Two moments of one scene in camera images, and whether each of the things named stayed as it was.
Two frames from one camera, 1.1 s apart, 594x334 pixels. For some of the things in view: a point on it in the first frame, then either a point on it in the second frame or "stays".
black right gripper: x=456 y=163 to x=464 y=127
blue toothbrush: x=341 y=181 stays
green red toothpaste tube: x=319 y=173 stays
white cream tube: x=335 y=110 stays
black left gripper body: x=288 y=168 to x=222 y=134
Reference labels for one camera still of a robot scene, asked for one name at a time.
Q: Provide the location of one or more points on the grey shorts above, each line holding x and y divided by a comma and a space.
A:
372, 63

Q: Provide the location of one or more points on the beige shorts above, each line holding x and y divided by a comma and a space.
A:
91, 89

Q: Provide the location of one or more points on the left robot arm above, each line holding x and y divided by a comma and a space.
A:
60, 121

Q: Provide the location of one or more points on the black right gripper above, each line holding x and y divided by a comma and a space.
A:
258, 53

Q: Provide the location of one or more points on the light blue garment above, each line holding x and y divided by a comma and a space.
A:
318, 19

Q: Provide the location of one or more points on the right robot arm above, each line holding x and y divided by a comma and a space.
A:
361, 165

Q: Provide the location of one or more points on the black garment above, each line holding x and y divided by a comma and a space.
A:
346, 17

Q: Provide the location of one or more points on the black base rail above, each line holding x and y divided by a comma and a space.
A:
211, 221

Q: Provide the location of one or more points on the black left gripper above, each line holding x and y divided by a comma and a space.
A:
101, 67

---

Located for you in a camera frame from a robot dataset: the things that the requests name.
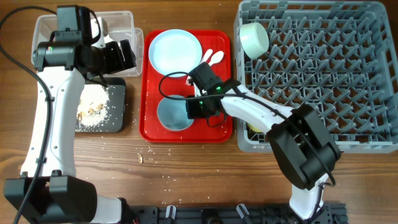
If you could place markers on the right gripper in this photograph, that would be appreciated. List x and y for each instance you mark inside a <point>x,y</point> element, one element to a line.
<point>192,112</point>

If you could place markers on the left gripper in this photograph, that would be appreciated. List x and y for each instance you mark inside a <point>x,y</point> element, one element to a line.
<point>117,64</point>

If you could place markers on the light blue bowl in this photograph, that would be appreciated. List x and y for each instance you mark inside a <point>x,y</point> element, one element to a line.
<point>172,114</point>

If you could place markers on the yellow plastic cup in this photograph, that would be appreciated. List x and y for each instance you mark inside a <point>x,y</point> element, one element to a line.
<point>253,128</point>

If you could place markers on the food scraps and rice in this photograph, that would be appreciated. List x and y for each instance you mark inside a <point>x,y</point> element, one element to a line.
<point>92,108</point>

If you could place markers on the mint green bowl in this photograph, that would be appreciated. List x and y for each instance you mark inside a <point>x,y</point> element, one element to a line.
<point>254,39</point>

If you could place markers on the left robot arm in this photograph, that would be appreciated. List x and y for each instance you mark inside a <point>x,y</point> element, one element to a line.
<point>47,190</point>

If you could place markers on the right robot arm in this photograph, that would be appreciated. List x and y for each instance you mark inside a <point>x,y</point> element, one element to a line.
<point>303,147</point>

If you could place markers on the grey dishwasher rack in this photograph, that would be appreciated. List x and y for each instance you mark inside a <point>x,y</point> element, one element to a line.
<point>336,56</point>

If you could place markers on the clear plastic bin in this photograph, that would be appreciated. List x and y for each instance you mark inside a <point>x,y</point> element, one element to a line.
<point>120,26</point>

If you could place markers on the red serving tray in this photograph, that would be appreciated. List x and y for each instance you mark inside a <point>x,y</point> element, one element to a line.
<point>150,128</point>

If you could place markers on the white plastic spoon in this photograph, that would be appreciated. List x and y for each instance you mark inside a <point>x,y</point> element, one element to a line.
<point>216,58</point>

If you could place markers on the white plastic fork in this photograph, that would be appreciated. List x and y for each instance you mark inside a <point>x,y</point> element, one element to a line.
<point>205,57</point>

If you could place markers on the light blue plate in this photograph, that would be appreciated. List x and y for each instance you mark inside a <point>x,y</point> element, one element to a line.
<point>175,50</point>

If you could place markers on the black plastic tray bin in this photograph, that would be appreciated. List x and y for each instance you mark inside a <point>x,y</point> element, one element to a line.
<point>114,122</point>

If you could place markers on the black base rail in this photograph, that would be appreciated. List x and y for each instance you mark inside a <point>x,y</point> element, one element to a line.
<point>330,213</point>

### WORK ITEM
Output exactly the lines of the material above from the one containing "<point>47,190</point>" up to and including the one containing "<point>150,128</point>".

### EXPECTED OUTPUT
<point>47,190</point>

If you could place markers on the right robot arm in this photograph, that would be appreciated. List x and y for each instance you mark inside a <point>x,y</point> element, one element to a line.
<point>303,147</point>

If you could place markers on the grey dishwasher rack in this photograph, that would be appreciated. List x and y for each instance you mark inside a <point>x,y</point> element, one element to a line.
<point>336,56</point>

If you could place markers on the clear plastic bin in this photograph, that would be appreciated. List x and y for each instance you mark inside a <point>x,y</point> element, one element to a line.
<point>120,26</point>

If you could place markers on the red serving tray in this photograph, that would be appreciated. List x and y for each instance you mark inside a <point>x,y</point> element, one element to a line.
<point>150,128</point>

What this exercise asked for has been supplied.